### [WORK TO COMPLETE]
Set down every line below, word for word.

### [DATASET EXTRACT]

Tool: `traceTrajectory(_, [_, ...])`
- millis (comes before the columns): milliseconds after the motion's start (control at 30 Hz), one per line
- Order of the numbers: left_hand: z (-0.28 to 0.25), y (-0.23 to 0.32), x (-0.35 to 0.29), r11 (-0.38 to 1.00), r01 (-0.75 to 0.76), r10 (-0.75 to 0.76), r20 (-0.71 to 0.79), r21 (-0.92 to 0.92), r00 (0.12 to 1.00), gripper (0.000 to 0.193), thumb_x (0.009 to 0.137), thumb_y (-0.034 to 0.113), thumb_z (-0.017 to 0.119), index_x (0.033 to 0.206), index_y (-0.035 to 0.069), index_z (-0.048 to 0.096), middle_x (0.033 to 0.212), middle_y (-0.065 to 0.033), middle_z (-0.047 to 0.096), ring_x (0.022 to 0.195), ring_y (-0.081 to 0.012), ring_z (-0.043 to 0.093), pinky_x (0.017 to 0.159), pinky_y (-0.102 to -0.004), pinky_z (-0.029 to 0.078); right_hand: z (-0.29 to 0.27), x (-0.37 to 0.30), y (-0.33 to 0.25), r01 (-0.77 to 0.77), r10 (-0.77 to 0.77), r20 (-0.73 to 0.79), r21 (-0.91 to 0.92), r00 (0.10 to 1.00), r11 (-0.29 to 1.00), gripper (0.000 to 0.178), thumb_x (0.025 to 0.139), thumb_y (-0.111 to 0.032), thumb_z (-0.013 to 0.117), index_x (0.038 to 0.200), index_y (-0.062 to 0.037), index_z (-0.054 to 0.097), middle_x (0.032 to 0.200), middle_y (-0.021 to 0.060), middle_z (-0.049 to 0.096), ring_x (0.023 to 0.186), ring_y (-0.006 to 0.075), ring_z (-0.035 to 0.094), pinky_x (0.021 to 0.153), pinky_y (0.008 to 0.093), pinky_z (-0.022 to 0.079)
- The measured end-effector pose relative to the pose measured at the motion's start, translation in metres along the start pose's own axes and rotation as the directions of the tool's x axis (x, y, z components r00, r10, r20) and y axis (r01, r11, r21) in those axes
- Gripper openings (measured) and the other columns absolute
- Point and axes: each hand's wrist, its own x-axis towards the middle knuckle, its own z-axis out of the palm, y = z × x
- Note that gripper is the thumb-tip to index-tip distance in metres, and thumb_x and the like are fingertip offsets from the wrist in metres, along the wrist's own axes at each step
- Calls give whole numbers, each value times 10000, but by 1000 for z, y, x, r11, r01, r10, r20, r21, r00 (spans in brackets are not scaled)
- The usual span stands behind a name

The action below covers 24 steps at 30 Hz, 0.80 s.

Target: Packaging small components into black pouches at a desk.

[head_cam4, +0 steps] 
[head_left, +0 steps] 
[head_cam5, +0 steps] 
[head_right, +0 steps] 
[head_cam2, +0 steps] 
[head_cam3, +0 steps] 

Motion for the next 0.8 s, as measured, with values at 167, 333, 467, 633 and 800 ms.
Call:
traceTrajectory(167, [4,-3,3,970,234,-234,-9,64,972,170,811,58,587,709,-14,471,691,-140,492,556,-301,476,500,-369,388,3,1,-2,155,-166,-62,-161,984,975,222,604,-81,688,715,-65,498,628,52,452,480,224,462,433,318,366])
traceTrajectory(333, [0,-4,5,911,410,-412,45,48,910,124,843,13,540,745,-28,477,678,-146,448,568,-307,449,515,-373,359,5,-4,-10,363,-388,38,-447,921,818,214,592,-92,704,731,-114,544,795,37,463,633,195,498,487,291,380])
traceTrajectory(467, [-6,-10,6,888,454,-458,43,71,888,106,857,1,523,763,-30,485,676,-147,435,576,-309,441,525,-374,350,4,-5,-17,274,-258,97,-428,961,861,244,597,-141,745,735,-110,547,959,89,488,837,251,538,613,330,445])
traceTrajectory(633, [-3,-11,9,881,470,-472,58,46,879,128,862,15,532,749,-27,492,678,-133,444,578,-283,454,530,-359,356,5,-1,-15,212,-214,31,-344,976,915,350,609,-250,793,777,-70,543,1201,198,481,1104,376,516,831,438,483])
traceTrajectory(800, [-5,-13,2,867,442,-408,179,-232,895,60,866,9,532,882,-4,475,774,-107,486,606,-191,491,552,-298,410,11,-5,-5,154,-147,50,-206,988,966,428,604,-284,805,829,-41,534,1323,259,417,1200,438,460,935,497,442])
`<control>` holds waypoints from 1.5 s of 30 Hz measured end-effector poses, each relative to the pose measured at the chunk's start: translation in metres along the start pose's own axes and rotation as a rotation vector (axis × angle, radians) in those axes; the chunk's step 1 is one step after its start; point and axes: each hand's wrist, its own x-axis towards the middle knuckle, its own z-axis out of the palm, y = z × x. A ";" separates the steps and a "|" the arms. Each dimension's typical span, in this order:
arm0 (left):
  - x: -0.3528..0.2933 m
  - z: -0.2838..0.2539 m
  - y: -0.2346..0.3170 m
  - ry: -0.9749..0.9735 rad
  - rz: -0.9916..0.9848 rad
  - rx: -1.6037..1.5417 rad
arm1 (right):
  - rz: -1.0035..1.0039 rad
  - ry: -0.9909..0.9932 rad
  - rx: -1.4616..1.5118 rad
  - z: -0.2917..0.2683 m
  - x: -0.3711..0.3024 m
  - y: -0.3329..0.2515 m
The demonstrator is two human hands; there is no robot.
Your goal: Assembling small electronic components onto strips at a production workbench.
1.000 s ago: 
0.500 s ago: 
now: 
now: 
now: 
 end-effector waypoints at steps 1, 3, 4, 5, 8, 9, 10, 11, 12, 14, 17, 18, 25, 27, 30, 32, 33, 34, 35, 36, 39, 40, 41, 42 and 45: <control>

### [REPLY]
Tool: `traceTrajectory(_, [_, ...])`
- millis (comes before the columns): milliseconds after the motion's start (control at 30 Hz), one per line
- Order of the numbers: left_hand: z (-0.28 to 0.25), y (-0.23 to 0.32), x (-0.35 to 0.29), r11 (-0.38 to 1.00), r01 (-0.75 to 0.76), r10 (-0.75 to 0.76), r20 (-0.71 to 0.79), r21 (-0.92 to 0.92), r00 (0.12 to 1.00), gripper (0.000 to 0.193), thumb_x (0.009 to 0.137), thumb_y (-0.034 to 0.113), thumb_z (-0.017 to 0.119), index_x (0.033 to 0.206), index_y (-0.035 to 0.069), index_z (-0.048 to 0.096), middle_x (0.033 to 0.212), middle_y (-0.065 to 0.033), middle_z (-0.047 to 0.096), ring_x (0.022 to 0.195), ring_y (-0.081 to 0.012), ring_z (-0.043 to 0.093), pinky_x (0.017 to 0.159), pinky_y (-0.102 to -0.004), pinky_z (-0.029 to 0.078); right_hand: z (-0.29 to 0.27), x (-0.37 to 0.30), y (-0.33 to 0.25), r01 (-0.77 to 0.77), r10 (-0.77 to 0.77), r20 (-0.73 to 0.79), r21 (-0.91 to 0.92), r00 (0.10 to 1.00), r11 (-0.29 to 1.00), gripper (0.000 to 0.178), thumb_x (0.025 to 0.139), thumb_y (-0.111 to 0.032), thumb_z (-0.013 to 0.117), index_x (0.038 to 0.200), index_y (-0.062 to 0.037), index_z (-0.054 to 0.097), middle_x (0.032 to 0.200), middle_y (-0.021 to 0.060), middle_z (-0.049 to 0.096), ring_x (0.023 to 0.186), ring_y (-0.006 to 0.075), ring_z (-0.035 to 0.094), pinky_x (0.021 to 0.153), pinky_y (0.008 to 0.093), pinky_z (-0.022 to 0.079)
- The measured end-effector pose relative to the pose measured at the motion's start, translation in metres along the start pose's own axes and rotation as the directions of the tool's x axis (x, y, z components r00, r10, r20) and y axis (r01, r11, r21) in those axes
- Gripper openings (measured) and the other columns absolute
- Point and axes: each hand's wrist, its own x-axis towards the middle knuckle, its own z-axis out of the palm, y = z × x
- Note that gripper is the thumb-tip to index-tip distance in metres, and thumb_x and the like are fingertip offsets from the wrist in metres, along the wrist's own axes at each step
- Calls give whole numbers, each value times 10000, but by 1000 for z, y, x, r11, r01, r10, r20, r21, r00 (spans in brackets are not scaled)
- The usual span stands behind a name

The action below covers 24 steps at 30 Hz, 0.80 s.

Target: Packaging small components into black pouches at a desk.

[head_cam4, +0 steps] 
[head_left, +0 steps] 
[head_cam5, +0 steps] 
[head_right, +0 steps] 
[head_cam2, +0 steps] 
[head_cam3, +0 steps] 

Motion for the next 0.8 s, as measured, with values at 167, 333, 467, 633 and 800 ms.
Call:
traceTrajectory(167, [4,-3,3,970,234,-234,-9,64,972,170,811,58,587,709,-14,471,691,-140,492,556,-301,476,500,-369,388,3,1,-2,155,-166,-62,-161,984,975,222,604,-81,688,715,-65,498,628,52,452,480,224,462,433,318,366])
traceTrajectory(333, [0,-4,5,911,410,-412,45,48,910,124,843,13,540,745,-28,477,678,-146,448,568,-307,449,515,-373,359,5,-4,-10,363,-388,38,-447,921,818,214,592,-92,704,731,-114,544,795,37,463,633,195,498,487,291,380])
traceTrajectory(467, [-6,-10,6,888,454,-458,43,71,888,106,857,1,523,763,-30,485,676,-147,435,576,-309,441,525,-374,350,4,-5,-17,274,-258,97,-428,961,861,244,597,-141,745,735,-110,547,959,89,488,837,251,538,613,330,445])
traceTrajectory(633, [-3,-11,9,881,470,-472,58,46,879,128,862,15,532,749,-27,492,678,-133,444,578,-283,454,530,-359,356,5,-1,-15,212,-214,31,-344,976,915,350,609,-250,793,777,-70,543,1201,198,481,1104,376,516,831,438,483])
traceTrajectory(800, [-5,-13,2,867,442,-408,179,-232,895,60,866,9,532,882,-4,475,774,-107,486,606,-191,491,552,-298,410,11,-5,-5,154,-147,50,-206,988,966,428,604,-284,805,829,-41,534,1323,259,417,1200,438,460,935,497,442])
`<control>` holds waypoints from 1.5 s of 30 Hz measured end-effector poses, each relative to the pose measured at the chunk's start: translation in metres along the start pose's own axes and rotation as a rotation vector (axis × angle, radians) in those axes; the chunk's step 1 is one step after its start; point and axes: each hand's wrist, its own x-axis towards the middle knuckle, its own z-axis out of the palm, y = z × x. A ";" separates the steps and a "|" the arms. Each dimension's typical span, in this order:
arm0 (left):
  - x: -0.3528..0.2933 m
  - z: -0.2838..0.2539 m
  - y: -0.2346..0.3170 m
  - ry: -0.9749..0.9735 rad
  - rz: -0.9916..0.9848 rad
  - rx: -1.6037..1.5417 rad
arm1 (right):
  - rz: -1.0035..1.0039 rad
  - ry: -0.9909..0.9932 rad
  - rx: -1.4616..1.5118 rad
  - z: -0.2917..0.2683 m
  - x: -0.3711..0.3024 m
  - y: -0.3329..0.2515 m
The demonstrator is two human hands; there is no robot.
Your goal: Assembling small electronic components onto strips at a production workbench.
1.000 s ago: 
0.500 s ago: 
now: 
now: 
now: 
 end-effector waypoints at steps 1, 3, 4, 5, 8, 9, 10, 11, 12, 14, 17, 18, 25, 27, 30, 32, 33, 34, 35, 36, 39, 40, 41, 42 and 45: <control>

That completes the response.